The prestigious American Academy of Pediatrics dispatched a stream of paediatric volunteers to come work for one year in several hospitals in Port-au-Prince, including St. Damien. And a number of U.S. children’s hospitals joined with us around that time to create the St. Damien Collaborative, a global paediatric movement in support of our programmes.

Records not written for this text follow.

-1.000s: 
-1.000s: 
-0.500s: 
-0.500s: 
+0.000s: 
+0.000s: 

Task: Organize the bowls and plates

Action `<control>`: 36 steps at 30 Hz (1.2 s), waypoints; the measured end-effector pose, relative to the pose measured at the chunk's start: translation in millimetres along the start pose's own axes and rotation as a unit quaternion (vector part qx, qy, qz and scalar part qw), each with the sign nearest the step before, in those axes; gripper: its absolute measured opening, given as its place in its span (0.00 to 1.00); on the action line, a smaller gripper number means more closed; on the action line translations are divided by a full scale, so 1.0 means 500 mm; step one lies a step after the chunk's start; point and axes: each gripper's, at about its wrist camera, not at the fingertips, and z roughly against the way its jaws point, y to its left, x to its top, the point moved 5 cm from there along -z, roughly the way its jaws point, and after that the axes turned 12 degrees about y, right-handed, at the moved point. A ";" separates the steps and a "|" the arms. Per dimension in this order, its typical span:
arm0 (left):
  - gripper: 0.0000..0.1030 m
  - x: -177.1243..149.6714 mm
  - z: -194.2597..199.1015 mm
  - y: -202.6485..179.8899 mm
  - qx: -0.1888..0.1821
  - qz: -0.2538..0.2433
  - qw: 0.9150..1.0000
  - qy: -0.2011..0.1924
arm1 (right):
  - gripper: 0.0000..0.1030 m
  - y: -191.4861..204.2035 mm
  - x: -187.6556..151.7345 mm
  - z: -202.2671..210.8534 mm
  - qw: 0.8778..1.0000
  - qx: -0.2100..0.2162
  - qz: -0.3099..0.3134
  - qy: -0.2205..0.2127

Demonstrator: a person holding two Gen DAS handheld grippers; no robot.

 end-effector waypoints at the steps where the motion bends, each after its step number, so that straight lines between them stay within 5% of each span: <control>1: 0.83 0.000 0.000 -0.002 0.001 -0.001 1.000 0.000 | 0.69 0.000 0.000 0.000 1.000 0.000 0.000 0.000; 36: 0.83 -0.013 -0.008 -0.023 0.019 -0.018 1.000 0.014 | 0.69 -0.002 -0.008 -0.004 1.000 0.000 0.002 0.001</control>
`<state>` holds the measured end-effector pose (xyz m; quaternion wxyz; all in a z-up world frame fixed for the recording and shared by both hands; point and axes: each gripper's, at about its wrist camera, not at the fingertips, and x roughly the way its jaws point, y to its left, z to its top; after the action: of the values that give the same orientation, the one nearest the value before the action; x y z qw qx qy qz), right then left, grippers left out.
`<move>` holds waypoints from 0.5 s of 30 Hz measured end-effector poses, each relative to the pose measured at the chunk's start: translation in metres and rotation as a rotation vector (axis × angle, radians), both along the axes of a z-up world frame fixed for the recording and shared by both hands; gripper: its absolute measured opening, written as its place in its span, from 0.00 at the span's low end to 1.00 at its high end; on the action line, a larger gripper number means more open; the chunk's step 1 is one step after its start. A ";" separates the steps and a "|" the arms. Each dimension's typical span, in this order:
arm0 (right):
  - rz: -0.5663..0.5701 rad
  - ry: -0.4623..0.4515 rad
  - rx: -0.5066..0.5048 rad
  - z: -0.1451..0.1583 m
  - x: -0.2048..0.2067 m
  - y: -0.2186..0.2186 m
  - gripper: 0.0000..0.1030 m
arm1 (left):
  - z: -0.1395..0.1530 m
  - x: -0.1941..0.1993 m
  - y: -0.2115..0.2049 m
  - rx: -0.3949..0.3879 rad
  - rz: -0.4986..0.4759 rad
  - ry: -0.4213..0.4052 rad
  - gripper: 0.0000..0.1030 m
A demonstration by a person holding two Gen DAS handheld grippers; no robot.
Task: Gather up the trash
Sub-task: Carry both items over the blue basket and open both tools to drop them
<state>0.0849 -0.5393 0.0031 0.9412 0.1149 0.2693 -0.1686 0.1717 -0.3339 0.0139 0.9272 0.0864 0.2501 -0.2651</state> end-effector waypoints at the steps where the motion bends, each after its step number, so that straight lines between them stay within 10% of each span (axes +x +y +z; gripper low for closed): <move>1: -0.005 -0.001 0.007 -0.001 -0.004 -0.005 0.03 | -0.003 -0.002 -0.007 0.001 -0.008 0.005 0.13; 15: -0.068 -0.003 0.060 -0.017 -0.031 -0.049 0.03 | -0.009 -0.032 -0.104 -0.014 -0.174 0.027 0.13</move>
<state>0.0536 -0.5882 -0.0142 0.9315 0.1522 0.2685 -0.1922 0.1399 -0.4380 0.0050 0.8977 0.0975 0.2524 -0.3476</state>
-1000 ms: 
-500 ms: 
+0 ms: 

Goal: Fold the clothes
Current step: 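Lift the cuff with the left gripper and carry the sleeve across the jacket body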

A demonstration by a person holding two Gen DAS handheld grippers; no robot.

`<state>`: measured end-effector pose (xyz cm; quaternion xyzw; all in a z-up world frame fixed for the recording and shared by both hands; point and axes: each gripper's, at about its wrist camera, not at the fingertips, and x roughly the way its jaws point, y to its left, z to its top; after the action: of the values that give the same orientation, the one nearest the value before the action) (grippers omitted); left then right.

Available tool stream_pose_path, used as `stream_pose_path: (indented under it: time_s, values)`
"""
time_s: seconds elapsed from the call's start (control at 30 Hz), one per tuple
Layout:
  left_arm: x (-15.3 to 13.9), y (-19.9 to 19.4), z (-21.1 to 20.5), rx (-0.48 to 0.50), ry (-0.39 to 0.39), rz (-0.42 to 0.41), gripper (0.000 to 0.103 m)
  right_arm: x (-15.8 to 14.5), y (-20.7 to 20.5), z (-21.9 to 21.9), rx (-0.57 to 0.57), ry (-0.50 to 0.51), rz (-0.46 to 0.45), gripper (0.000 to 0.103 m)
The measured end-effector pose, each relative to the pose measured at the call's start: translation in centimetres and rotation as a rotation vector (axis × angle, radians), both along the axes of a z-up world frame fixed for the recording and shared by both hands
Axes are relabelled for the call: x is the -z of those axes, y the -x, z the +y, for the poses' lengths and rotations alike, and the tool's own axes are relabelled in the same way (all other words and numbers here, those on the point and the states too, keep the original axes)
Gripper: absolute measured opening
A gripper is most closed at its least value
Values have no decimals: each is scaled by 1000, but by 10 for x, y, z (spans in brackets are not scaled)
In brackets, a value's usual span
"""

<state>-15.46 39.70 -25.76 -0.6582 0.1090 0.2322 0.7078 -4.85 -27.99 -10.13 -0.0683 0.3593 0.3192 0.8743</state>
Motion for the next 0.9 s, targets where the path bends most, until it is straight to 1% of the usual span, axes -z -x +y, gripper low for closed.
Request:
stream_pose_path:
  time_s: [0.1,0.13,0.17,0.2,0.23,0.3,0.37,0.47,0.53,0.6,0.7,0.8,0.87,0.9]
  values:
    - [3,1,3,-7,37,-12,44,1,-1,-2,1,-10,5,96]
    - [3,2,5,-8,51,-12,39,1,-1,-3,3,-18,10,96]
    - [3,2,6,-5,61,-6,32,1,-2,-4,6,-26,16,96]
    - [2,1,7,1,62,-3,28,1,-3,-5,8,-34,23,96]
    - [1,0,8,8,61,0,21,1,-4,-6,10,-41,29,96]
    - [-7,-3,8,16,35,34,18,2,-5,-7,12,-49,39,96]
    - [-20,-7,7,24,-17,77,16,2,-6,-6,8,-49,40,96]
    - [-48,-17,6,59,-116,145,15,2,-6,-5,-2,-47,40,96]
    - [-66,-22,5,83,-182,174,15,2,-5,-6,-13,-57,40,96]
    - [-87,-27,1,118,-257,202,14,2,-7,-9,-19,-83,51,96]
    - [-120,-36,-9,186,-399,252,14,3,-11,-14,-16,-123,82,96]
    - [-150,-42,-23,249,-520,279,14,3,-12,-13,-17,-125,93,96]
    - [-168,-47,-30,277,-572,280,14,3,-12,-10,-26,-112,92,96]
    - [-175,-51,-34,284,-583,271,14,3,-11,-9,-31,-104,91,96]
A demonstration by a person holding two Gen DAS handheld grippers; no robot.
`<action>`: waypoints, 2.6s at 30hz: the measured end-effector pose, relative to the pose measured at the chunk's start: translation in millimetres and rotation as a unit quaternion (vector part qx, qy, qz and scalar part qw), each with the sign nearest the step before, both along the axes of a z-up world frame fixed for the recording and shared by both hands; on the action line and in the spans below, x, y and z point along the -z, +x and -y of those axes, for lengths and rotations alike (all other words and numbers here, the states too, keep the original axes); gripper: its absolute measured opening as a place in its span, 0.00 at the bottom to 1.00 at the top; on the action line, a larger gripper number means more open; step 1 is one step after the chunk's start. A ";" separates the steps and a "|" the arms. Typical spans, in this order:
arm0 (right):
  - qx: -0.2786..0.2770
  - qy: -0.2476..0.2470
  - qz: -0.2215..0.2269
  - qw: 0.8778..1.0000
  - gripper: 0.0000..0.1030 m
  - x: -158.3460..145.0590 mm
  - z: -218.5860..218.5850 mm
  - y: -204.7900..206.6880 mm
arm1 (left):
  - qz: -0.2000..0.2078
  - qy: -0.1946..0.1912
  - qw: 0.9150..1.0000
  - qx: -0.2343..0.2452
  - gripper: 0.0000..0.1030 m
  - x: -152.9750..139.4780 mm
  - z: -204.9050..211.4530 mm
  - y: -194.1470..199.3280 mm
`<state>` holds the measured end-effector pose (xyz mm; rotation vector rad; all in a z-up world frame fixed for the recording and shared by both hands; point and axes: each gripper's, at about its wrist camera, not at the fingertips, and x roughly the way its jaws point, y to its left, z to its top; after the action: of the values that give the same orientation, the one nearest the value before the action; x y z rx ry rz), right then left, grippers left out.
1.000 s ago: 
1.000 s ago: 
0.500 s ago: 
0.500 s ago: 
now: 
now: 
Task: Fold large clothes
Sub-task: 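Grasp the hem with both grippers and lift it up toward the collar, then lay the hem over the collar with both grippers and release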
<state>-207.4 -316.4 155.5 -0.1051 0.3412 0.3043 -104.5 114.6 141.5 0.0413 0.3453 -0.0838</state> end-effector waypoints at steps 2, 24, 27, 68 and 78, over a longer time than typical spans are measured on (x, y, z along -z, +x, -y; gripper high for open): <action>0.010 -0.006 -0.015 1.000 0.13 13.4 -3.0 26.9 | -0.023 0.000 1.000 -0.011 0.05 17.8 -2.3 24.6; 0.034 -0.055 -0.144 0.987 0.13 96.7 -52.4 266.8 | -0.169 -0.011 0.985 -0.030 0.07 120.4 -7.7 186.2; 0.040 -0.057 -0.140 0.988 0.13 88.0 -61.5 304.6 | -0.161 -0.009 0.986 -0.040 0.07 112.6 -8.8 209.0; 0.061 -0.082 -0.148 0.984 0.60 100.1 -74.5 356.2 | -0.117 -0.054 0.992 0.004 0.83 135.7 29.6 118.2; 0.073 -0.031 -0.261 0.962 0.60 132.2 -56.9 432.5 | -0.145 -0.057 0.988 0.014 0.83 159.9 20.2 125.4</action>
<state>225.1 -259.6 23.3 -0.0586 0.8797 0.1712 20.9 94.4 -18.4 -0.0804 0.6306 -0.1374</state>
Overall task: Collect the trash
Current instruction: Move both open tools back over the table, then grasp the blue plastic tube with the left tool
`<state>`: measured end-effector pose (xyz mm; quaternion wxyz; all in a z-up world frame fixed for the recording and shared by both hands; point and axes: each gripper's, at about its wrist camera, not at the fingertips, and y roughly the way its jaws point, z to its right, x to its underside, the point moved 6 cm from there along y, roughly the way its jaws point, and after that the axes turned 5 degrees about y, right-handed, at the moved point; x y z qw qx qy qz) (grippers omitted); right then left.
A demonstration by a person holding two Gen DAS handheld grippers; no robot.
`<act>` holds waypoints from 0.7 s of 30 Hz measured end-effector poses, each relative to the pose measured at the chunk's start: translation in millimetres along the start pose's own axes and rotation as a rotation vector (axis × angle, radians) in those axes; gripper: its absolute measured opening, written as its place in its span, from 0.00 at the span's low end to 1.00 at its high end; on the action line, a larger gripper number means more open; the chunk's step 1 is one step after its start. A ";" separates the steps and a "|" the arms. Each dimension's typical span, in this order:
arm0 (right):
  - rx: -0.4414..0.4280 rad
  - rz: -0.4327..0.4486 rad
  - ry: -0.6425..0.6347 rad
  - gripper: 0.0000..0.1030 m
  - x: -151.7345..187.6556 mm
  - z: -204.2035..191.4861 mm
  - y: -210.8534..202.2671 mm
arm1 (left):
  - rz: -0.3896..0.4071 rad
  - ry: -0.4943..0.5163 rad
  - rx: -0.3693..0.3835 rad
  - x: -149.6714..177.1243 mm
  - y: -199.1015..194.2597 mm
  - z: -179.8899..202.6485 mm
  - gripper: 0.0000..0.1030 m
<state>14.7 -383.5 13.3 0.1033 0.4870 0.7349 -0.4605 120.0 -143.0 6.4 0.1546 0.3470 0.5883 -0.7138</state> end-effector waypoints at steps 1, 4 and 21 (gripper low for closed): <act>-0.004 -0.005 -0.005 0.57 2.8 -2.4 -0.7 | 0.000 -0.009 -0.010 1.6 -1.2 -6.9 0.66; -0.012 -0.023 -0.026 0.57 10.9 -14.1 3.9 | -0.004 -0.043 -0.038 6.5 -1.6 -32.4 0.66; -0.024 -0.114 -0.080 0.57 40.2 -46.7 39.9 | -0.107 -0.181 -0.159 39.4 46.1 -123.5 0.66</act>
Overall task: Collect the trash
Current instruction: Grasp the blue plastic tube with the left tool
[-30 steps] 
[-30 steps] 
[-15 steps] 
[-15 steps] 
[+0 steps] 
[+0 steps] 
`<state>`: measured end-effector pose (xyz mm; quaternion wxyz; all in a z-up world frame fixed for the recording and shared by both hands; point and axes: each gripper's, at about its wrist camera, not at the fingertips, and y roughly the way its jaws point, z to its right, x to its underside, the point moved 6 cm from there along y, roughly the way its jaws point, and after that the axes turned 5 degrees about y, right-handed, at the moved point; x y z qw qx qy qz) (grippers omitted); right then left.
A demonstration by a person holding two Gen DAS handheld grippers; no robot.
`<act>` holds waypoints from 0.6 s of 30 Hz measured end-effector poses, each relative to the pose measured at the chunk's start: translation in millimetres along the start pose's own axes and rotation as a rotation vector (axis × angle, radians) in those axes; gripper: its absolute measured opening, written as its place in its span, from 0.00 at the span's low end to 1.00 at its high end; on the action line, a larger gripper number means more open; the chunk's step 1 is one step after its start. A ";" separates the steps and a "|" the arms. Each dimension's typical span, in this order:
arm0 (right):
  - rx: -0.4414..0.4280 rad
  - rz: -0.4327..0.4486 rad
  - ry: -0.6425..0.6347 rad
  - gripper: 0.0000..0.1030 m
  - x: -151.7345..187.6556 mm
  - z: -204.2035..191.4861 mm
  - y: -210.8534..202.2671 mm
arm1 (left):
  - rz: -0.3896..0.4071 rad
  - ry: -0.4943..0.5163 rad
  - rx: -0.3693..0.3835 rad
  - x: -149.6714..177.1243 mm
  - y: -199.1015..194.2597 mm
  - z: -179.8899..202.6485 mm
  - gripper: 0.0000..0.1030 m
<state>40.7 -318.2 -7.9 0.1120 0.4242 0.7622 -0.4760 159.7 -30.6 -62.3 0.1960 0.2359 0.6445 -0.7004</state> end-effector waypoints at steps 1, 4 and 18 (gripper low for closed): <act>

This catastrophe inflicted deep mental and physical wounds on our nation. Yet, it also sparked positive developments for our hospital. The struggle continues for us nonetheless. NPH St. Damien Paediatric Hospital remains a leader in providing access to high-quality maternal and child care. We will endure, in spite of the circumstances, with courage, faith, hope, and support.

*Casualties of the 2010 Haiti Earthquake are estimated to be anywhere between 100,000 and 316,000.